» **EXERCISE PROMPT**
The whole listing must be returned exactly, with no line missing.

» **MATERIAL PROVIDED**
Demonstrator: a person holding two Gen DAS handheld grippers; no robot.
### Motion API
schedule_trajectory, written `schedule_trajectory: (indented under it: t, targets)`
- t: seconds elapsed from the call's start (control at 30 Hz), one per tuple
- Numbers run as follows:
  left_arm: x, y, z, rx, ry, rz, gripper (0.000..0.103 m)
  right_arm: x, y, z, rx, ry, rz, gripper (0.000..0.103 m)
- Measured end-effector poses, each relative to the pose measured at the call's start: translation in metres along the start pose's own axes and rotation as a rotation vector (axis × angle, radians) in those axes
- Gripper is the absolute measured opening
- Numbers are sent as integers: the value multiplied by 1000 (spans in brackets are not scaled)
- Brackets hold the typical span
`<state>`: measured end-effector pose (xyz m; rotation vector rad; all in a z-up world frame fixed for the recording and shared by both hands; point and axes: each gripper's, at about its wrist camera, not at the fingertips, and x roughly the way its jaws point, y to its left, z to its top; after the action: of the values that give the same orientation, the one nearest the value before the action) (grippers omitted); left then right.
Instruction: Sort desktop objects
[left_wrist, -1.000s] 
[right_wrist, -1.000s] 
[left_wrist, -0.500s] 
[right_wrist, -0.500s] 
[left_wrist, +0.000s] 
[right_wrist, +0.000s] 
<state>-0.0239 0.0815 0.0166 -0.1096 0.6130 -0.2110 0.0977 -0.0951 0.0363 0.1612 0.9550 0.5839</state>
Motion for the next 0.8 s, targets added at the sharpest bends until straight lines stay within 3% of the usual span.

» **RESPONSE TO THE TASK**
Demonstrator: a person holding two Gen DAS handheld grippers; no robot.
### Motion API
schedule_trajectory, written `schedule_trajectory: (indented under it: t, targets)`
- t: seconds elapsed from the call's start (control at 30 Hz), one per tuple
- Numbers run as follows:
  left_arm: x, y, z, rx, ry, rz, gripper (0.000..0.103 m)
  right_arm: x, y, z, rx, ry, rz, gripper (0.000..0.103 m)
- Measured end-effector poses, each relative to the pose measured at the call's start: translation in metres along the start pose's own axes and rotation as a rotation vector (axis × angle, radians) in those axes
- Gripper is the absolute measured opening
- Numbers are sent as integers: the value multiplied by 1000 (spans in brackets are not scaled)
- Brackets hold the typical span
`<state>`: measured end-effector pose (xyz m; rotation vector rad; all in a z-up world frame fixed for the recording and shared by both hands; point and axes: each gripper's, at about its wrist camera, not at the fingertips, and x roughly the way its jaws point, y to its left, z to its top; after the action: of the values that give the same orientation, the one nearest the value before the action) (grippers omitted); left then right.
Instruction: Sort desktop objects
[left_wrist, -1.000s] 
[right_wrist, -1.000s] 
[left_wrist, -0.500s] 
[right_wrist, -0.500s] 
[left_wrist, +0.000s] 
[right_wrist, +0.000s] 
<state>-0.0239 0.0815 0.0166 -0.1096 0.6130 -0.2110 0.0977 -0.0951 0.0363 0.1612 0.9550 0.5839</state>
Motion for the next 0.8 s, targets added at the sharpest bends until straight lines stay within 3% of the usual span.

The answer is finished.